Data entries
_ _ _ _ _
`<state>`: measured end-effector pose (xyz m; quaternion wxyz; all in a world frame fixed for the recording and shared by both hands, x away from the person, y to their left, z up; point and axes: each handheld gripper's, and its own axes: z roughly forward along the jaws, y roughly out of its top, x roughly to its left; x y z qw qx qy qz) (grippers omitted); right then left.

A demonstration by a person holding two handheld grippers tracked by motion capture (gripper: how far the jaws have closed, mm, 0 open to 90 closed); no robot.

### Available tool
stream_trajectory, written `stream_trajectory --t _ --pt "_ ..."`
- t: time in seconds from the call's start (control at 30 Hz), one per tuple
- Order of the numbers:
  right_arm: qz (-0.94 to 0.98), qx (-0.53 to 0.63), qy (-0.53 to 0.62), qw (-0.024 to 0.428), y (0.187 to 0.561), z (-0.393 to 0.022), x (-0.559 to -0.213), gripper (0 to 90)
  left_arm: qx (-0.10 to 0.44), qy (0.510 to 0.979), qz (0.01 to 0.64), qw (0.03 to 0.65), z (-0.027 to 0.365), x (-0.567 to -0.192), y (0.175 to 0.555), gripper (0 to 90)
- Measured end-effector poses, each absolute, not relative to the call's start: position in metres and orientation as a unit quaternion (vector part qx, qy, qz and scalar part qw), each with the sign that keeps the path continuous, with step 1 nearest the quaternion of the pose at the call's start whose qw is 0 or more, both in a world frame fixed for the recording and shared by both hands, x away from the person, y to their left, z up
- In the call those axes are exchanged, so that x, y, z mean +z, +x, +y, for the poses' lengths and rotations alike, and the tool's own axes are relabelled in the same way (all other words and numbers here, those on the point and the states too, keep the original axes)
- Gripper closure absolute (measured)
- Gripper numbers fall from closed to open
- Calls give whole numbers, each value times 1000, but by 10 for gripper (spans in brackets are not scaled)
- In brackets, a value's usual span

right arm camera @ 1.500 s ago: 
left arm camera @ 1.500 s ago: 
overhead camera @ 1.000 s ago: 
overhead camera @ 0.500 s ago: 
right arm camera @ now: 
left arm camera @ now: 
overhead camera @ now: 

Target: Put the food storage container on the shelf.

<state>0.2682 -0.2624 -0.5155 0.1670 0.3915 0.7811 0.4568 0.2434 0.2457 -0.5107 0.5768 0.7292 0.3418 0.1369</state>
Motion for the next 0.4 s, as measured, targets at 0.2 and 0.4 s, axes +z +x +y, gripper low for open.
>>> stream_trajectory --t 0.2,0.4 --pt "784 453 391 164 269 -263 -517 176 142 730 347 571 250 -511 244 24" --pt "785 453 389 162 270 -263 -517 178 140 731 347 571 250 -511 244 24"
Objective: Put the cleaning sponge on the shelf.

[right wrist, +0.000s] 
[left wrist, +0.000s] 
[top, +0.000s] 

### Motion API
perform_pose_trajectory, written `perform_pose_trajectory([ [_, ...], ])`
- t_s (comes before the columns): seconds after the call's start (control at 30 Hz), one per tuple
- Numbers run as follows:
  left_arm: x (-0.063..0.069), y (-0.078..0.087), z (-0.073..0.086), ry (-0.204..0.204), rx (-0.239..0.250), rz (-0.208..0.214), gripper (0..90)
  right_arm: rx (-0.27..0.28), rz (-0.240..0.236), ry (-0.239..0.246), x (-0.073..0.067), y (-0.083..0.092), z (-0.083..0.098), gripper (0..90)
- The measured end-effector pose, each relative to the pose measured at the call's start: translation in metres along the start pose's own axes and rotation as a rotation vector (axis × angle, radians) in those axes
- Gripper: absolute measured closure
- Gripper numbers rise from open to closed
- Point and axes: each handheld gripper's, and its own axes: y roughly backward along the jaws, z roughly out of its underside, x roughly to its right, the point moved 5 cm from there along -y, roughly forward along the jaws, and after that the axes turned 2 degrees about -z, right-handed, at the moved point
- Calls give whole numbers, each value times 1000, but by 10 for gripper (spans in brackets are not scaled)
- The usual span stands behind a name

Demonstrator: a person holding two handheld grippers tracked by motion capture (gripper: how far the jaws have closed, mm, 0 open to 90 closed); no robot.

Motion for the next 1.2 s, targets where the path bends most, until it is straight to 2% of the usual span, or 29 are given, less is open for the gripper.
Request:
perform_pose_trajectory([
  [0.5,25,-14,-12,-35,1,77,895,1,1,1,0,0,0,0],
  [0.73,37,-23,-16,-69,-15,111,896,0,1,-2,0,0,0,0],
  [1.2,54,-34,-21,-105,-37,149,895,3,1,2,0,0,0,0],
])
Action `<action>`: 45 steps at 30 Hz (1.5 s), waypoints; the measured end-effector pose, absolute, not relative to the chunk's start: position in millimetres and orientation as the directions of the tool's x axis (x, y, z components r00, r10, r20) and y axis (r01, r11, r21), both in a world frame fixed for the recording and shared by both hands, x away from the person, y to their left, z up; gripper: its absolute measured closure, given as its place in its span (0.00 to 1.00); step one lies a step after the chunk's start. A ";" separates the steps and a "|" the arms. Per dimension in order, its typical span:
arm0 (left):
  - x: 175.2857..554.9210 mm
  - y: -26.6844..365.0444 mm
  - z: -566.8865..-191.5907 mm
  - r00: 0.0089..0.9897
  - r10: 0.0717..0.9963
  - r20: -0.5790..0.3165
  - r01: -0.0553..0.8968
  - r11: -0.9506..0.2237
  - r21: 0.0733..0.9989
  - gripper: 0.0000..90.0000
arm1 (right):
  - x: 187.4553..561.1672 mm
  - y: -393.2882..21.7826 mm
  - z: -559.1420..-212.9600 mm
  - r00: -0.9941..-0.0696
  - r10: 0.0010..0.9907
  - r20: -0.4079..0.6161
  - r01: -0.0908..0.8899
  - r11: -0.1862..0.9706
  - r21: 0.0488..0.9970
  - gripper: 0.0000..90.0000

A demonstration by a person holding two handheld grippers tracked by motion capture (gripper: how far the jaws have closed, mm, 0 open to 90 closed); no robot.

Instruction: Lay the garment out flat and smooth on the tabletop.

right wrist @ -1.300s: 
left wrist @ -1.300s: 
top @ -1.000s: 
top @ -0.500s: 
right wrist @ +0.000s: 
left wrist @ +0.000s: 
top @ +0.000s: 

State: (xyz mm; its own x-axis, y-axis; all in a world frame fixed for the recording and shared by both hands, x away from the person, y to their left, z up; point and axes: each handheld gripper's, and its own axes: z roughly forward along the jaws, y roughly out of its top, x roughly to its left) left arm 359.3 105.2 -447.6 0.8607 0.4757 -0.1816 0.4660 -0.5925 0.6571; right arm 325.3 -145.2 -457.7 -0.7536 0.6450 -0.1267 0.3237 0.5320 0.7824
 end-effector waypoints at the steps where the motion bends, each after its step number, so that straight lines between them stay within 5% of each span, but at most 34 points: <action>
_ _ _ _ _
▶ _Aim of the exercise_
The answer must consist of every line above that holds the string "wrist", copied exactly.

▶ _Solution for this exercise_
[right wrist, +0.000s] 
[left wrist, +0.000s] 
right wrist @ -1.300s: 
left wrist @ -1.300s: 
right wrist @ +0.000s: 
left wrist @ +0.000s: 

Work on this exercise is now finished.